▶ _Exercise instructions_
Copy all the lines of the data that include the word "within".

▶ _Exercise data_
= = = = =

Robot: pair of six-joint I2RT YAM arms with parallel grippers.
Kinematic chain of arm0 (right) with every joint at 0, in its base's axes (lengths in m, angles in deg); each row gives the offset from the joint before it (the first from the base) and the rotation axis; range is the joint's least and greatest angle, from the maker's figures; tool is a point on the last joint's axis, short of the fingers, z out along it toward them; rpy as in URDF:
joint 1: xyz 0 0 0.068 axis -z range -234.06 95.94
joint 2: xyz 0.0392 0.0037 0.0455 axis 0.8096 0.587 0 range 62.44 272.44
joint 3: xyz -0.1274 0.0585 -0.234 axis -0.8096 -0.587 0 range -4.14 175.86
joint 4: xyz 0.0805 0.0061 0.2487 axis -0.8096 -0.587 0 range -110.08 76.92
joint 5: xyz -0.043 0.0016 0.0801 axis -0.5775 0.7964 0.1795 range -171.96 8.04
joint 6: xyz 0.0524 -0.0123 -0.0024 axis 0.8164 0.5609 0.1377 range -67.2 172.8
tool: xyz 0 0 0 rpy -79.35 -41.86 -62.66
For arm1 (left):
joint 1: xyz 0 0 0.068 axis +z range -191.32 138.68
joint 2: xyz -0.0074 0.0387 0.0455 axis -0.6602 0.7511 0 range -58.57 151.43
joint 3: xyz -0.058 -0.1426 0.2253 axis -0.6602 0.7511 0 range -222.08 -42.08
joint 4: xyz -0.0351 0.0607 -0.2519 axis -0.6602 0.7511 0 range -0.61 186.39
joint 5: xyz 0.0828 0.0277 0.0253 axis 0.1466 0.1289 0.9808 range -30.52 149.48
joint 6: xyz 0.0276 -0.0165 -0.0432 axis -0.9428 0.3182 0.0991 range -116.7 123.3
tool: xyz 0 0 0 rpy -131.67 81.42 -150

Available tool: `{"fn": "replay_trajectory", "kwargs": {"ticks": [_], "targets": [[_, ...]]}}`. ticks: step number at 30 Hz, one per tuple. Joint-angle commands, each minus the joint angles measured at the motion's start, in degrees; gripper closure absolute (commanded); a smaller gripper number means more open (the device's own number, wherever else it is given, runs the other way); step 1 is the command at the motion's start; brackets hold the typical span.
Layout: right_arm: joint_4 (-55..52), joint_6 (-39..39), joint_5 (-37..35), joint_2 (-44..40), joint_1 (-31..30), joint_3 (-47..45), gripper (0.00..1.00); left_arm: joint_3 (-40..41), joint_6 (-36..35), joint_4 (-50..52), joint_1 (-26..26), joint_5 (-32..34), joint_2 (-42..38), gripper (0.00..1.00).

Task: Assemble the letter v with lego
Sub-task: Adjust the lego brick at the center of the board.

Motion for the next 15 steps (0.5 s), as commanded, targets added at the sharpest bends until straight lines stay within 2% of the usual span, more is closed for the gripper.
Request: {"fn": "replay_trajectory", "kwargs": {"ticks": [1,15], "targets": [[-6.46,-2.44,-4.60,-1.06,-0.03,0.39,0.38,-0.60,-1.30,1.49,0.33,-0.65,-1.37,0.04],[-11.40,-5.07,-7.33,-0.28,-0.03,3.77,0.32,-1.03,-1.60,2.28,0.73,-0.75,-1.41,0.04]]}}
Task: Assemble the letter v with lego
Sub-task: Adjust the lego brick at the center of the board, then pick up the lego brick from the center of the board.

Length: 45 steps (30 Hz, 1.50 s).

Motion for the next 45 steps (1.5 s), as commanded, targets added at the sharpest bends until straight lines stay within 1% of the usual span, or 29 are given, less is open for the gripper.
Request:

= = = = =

▶ _Result of the task_
Motion for the next 15 steps (0.5 s), as commanded, targets added at the sharpest bends until straight lines stay within 2% of the usual span, more is closed for the gripper.
Motion for the next 45 steps (1.5 s), as commanded, targets added at the sharpest bends until straight lines stay within 1% of the usual span, or 29 are given, less is open for the gripper.

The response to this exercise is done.